[Exercise goal]
Nothing should be left out: write out the whole listing exactly.

[Recorded data]

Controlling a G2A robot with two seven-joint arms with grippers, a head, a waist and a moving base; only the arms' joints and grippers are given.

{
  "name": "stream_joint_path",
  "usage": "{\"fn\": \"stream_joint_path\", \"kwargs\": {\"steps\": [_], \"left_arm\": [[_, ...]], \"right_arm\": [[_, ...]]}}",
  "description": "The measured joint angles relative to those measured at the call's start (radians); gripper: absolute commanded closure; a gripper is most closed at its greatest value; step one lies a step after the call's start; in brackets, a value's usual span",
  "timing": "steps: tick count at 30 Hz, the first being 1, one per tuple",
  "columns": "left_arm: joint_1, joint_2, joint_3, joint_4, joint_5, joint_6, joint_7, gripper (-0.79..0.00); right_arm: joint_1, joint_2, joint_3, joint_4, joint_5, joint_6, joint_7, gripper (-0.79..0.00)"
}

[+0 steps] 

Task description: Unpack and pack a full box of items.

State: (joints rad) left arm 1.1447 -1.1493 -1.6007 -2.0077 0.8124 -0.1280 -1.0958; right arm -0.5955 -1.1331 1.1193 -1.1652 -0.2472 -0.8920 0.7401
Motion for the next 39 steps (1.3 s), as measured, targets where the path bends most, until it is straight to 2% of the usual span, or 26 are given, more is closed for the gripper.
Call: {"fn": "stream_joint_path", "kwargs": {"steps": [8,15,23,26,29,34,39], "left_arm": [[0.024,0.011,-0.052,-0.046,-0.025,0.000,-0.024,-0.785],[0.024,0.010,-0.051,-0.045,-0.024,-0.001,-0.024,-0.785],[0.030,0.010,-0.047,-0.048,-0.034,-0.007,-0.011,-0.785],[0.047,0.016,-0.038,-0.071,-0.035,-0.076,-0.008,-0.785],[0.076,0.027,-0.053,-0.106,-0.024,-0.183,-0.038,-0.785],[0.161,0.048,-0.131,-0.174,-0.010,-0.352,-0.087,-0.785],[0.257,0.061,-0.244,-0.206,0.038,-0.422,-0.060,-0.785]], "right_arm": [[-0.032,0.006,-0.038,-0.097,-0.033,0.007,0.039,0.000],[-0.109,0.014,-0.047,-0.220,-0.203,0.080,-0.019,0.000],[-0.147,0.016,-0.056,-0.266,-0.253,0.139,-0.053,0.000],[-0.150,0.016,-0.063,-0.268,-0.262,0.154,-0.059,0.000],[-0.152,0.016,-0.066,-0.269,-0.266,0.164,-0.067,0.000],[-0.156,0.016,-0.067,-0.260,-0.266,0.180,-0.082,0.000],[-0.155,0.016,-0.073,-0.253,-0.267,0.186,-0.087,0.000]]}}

[Completed exercise]
Controlling a G2A robot with two seven-joint arms with grippers, a head, a waist and a moving base; only the arms' joints and grippers are given.

{
  "name": "stream_joint_path",
  "usage": "{\"fn\": \"stream_joint_path\", \"kwargs\": {\"steps\": [_], \"left_arm\": [[_, ...]], \"right_arm\": [[_, ...]]}}",
  "description": "The measured joint angles relative to those measured at the call's start (radians); gripper: absolute commanded closure; a gripper is most closed at its greatest value; step one lies a step after the call's start; in brackets, a value's usual span",
  "timing": "steps: tick count at 30 Hz, the first being 1, one per tuple",
  "columns": "left_arm: joint_1, joint_2, joint_3, joint_4, joint_5, joint_6, joint_7, gripper (-0.79..0.00); right_arm: joint_1, joint_2, joint_3, joint_4, joint_5, joint_6, joint_7, gripper (-0.79..0.00)"
}

[+0 steps] 

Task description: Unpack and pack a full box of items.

State: (joints rad) left arm 1.1447 -1.1493 -1.6007 -2.0077 0.8124 -0.1280 -1.0958; right arm -0.5955 -1.1331 1.1193 -1.1652 -0.2472 -0.8920 0.7401
Motion for the next 39 steps (1.3 s), as measured, targets where the path bends most, until it is straight to 2% of the usual span, or 26 are given, more is closed for the gripper.
Call: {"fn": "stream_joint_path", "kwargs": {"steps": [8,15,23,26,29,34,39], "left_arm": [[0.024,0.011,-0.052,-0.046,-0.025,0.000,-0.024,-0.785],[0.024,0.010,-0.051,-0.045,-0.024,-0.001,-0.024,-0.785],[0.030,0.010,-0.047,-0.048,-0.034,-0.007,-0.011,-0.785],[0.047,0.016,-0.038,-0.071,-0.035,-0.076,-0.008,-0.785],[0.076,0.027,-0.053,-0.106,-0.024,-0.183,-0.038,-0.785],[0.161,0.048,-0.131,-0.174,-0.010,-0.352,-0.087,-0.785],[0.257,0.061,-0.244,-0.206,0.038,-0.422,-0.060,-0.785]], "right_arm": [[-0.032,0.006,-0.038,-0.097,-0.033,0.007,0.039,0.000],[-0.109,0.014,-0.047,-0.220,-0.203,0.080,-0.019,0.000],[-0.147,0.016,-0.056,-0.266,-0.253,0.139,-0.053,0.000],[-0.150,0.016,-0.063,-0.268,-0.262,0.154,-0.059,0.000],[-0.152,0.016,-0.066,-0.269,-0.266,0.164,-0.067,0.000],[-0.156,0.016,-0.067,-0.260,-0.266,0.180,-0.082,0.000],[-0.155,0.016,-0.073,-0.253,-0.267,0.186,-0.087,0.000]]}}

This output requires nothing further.